Over 40 cattle have been seized and destroyed in the past 10 days by a new Department of Agriculture and Food team because their owners have been unable to provide full documentation on their origins and movements.
The seizures have taken place on farms in Co Longford and Co Westmeath following investigations by the new Cattle Movement Monitoring System (CMMS) team in Sligo.
It is one of four such units set up to verify the information being supplied by farmers, marts, dealers and shippers to the central computer which monitors the movement of the State's seven million cattle.
A court in Tralee, Co Kerry, heard last Monday that false information was supplied to the CMMS from Kingdom Co-operative Mart, of Cahirdaniel, Tralee, about cattle from Co Longford in 2002.

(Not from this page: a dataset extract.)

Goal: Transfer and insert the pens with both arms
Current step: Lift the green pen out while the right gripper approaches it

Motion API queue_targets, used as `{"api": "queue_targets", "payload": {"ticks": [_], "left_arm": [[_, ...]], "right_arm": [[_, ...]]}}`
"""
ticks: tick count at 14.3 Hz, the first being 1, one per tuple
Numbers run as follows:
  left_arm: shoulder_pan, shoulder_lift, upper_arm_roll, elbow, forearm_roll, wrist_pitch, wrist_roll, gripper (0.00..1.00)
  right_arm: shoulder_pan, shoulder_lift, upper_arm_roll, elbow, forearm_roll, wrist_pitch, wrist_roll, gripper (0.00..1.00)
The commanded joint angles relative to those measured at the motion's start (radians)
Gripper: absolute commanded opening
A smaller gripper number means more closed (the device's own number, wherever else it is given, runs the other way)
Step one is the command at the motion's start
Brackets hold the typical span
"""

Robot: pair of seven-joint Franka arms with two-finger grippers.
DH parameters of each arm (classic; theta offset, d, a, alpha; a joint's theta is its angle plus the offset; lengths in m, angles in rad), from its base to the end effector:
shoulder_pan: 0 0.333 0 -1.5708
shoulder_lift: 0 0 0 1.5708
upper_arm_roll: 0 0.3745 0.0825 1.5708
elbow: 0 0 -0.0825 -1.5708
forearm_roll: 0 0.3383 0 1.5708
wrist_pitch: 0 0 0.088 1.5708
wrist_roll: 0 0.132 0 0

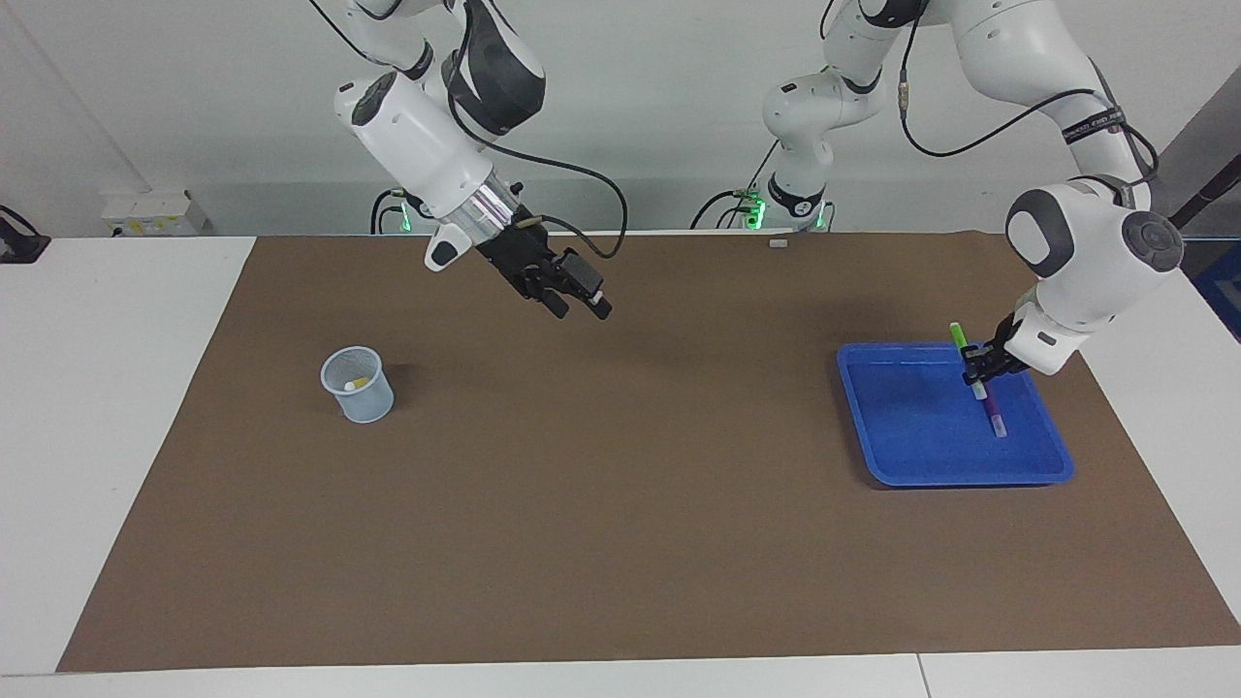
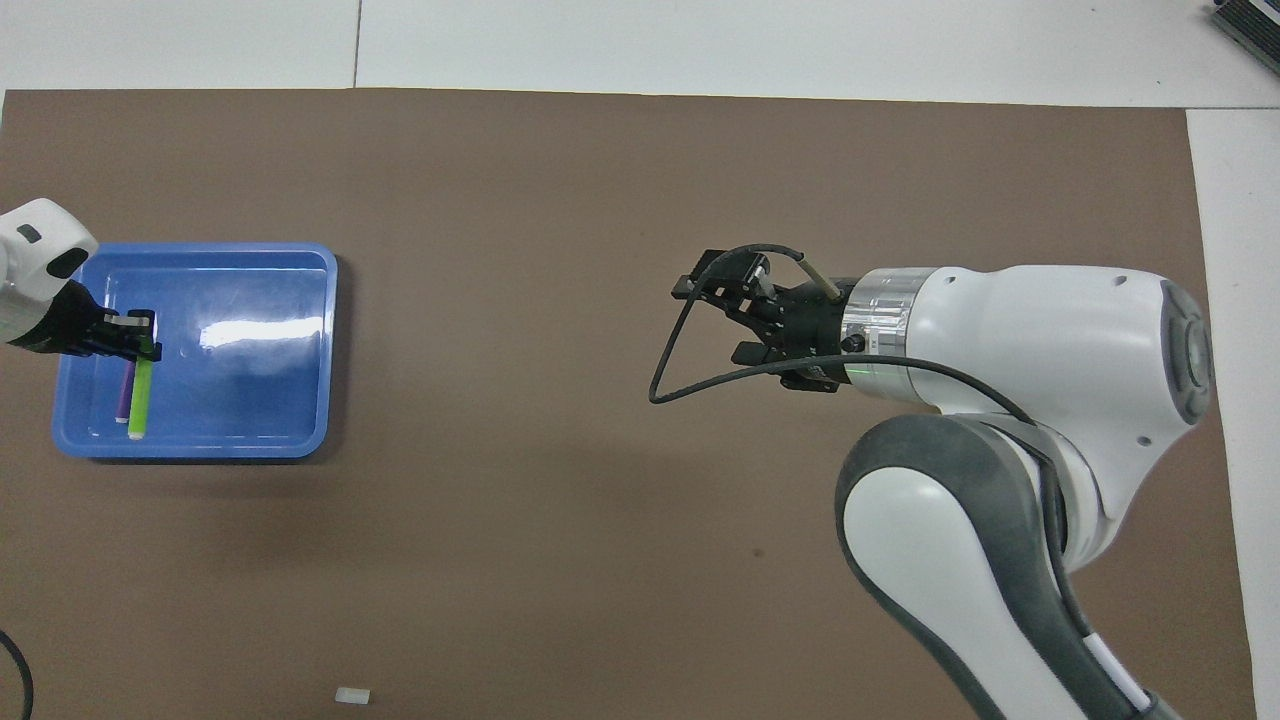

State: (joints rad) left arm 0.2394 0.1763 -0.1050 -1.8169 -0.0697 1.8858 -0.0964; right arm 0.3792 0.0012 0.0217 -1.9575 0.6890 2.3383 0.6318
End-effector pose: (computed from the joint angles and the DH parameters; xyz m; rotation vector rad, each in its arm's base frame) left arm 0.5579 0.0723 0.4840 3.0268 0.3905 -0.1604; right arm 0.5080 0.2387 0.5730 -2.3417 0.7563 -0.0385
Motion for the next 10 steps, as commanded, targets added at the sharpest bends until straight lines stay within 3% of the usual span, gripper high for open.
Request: {"api": "queue_targets", "payload": {"ticks": [1,5,10], "left_arm": [[-0.009,-0.050,0.008,0.005,-0.085,-0.045,-0.176,0.00],[-0.009,-0.107,0.001,0.007,-0.203,-0.048,-0.463,0.00],[-0.075,-0.207,-0.007,-0.001,-0.208,-0.071,-0.777,0.00]], "right_arm": [[0.001,0.002,0.001,-0.004,0.024,0.019,0.006,1.00],[0.003,0.002,0.001,-0.003,0.024,0.022,0.008,1.00],[0.003,0.003,0.001,-0.003,0.091,0.027,0.011,1.00]]}}
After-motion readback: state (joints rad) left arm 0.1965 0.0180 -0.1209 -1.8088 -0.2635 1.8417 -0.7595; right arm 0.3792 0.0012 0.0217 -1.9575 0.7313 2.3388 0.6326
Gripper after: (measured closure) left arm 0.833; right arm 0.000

It was fined €4,200, with €750 witness expenses, after pleading guilty to six counts of supplying false information on cattle movements.

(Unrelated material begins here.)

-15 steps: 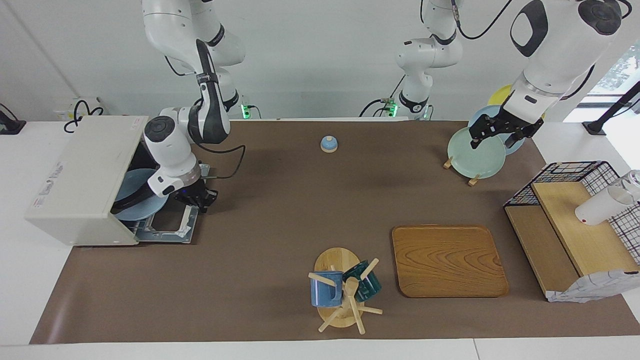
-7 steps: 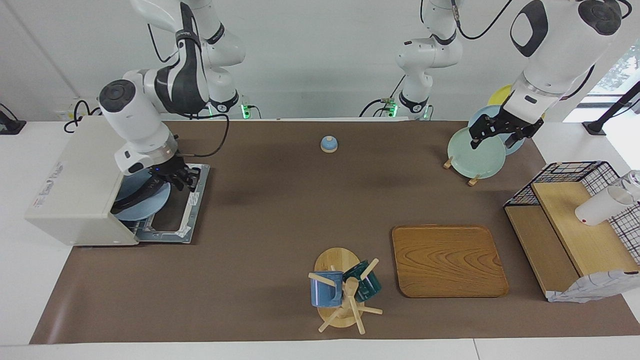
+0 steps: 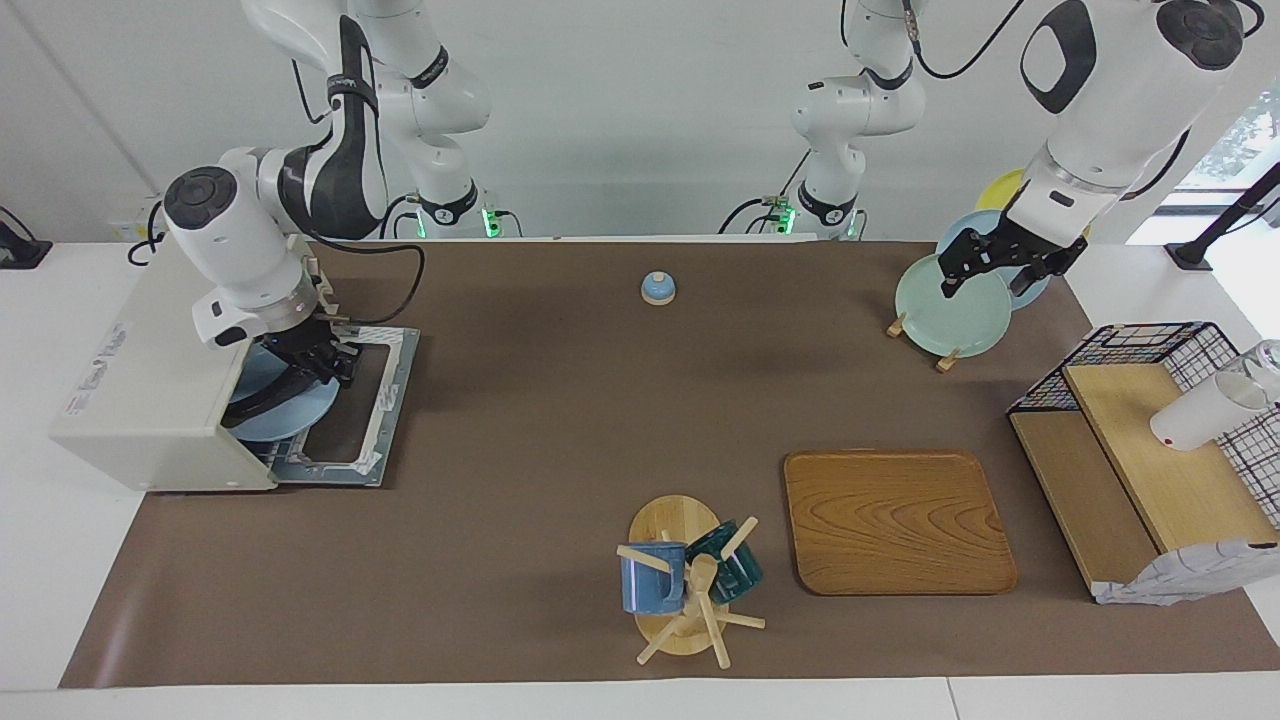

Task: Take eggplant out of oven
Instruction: 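Grasp the rim of the light blue plate with the right gripper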

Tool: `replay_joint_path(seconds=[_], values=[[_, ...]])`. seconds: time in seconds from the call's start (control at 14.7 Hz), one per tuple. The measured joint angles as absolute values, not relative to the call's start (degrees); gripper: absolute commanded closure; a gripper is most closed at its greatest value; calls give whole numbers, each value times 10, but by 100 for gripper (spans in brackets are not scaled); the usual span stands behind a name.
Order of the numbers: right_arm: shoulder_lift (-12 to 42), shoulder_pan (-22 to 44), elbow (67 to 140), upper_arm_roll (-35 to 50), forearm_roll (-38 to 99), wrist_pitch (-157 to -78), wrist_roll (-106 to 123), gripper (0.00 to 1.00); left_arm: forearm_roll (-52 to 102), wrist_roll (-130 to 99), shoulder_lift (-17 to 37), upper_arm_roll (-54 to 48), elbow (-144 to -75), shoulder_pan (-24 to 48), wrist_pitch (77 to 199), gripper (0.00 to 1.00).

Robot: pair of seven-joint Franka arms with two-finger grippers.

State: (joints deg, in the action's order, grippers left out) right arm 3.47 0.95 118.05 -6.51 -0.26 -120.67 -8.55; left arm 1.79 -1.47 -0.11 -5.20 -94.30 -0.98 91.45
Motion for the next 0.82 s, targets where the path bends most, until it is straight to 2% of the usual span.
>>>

It heard that cattle were put through the central computerised system as having been moved through a mart when, in fact, they had been sold farm-to-farm and had never come near the mart.

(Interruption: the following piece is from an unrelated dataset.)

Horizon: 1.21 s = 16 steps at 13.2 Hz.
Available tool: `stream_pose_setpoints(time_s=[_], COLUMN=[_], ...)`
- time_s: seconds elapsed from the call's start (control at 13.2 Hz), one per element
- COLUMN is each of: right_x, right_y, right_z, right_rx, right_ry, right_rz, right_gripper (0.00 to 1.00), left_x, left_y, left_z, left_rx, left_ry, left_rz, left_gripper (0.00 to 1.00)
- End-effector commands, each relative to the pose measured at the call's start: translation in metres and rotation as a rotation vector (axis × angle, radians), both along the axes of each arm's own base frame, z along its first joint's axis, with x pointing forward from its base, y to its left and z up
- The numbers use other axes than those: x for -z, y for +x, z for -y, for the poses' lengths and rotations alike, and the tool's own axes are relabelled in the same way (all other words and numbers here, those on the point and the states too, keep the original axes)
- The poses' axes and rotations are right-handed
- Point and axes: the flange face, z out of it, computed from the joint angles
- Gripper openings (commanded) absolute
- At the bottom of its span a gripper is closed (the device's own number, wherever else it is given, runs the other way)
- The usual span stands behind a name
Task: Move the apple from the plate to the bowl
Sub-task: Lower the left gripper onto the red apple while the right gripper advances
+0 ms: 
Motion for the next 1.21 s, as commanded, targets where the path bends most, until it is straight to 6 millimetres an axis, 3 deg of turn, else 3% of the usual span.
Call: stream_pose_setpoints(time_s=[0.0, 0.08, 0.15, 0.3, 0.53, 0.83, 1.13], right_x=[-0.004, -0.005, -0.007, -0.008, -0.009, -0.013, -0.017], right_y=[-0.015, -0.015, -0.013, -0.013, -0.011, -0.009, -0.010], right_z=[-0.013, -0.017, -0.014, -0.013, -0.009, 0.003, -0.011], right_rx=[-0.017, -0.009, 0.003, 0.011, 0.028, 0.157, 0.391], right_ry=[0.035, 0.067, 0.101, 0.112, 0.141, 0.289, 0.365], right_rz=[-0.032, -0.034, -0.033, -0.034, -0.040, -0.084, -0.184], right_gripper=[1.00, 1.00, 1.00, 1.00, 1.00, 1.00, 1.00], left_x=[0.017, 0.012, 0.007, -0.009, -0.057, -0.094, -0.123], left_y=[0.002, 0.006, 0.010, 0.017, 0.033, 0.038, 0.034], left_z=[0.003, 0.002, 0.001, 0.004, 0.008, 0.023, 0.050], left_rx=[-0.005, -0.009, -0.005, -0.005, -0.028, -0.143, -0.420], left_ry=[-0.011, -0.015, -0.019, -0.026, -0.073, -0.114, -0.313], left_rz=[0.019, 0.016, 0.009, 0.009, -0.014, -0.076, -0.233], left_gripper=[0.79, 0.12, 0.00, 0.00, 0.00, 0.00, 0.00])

The mart manager, Mr Denis Griffin, Talaught, Fenit, Co Kerry, also pleaded guilty to three counts of supplying false information, and three counts of false entry on a passport relating to a numbered animal.
He was fined €5,400 and ordered to pay witness expenses of €750.
Mr Griffin admitted to investigators the animals did not come through the mart. There had been a small fee for each entry on the passport.